- Developer: Andrew Bradfield
- Publisher: Red Rat Software
- Artist: Harvey A. Kong Tin
- Platform: Atari 8-bit
- Release: 1986
- Genre: Scrolling shooter

= Laser Hawk =

1986 video game

Laser Hawk is a horizontally scrolling shooter for Atari 8-bit computers published by UK-based Red Rat Software. It was created in Dunedin, New Zealand by programmer Andrew Bradfield and artist Harvey A. Kong Tin.
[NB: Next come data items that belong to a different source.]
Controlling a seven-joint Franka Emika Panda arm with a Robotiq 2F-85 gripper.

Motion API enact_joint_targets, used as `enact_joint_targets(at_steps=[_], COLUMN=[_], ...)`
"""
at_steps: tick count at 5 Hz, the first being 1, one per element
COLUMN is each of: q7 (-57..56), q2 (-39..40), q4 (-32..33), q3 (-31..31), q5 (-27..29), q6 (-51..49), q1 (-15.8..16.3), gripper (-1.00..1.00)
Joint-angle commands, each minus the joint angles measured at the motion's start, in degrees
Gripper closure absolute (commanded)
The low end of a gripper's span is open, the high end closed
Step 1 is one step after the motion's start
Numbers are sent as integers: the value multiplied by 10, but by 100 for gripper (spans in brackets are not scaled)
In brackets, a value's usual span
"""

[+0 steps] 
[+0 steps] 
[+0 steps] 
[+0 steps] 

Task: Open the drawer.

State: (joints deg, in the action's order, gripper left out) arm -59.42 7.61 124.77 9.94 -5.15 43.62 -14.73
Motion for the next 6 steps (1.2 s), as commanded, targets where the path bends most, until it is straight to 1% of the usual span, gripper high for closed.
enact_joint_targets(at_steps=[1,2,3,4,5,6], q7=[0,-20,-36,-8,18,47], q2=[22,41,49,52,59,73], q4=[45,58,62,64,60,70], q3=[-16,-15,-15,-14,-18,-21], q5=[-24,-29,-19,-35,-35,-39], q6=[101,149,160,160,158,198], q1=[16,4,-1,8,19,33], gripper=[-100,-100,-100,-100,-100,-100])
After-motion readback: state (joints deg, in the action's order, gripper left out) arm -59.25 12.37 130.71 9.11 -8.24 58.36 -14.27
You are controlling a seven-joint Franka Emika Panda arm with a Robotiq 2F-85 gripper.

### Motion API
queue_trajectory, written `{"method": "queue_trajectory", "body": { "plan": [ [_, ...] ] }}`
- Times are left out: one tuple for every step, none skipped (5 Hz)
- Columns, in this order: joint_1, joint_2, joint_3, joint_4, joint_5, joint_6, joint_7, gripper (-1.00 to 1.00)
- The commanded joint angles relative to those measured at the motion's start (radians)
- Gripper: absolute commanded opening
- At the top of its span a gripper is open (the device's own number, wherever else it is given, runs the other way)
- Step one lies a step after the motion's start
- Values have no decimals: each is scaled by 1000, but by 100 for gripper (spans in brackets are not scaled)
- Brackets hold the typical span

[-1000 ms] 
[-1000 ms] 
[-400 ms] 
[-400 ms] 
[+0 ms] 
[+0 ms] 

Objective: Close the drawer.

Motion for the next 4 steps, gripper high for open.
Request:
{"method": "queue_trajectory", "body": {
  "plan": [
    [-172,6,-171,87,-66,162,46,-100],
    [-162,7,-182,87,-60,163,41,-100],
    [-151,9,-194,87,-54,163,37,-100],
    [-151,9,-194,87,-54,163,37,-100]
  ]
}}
A sequel, HawkQuest, also from Bradfield and Kong Tin, was released in 1989. Andrew Bradfield died in 2001 at age 35.

==Development==

Action in level 5

Work on Laser Hawk started in 1985 and took about a year to complete.
Laser Hawk was originally called Hot Copter by Bradfield. Red Rat Software came up with the name Laser Hawk.

==Reception==
A review of Laser Hawk in the January 1987 issue of Atari User concluded, "While the game concept is perhaps getting a little long in the tooth, Red Rat has tweaked it nicely, treating it in a thoughtful and refreshing way. What it may lack in originality it makes up for in finesse." The overall score was 8 out of 10.

==Legacy==
Laser Hawk was later included in the 4 Star Compilation, Volume 1 published by Red Rat, along with Escape from Doomworld, Domain of the Undead, and Panic Express.

The same team created the sequel, HawkQuest, released in 1989. Harvey Kong Tin was responsible for the overall design. Development started in 1986 with the finished game using four floppy disk sides at 90K apiece.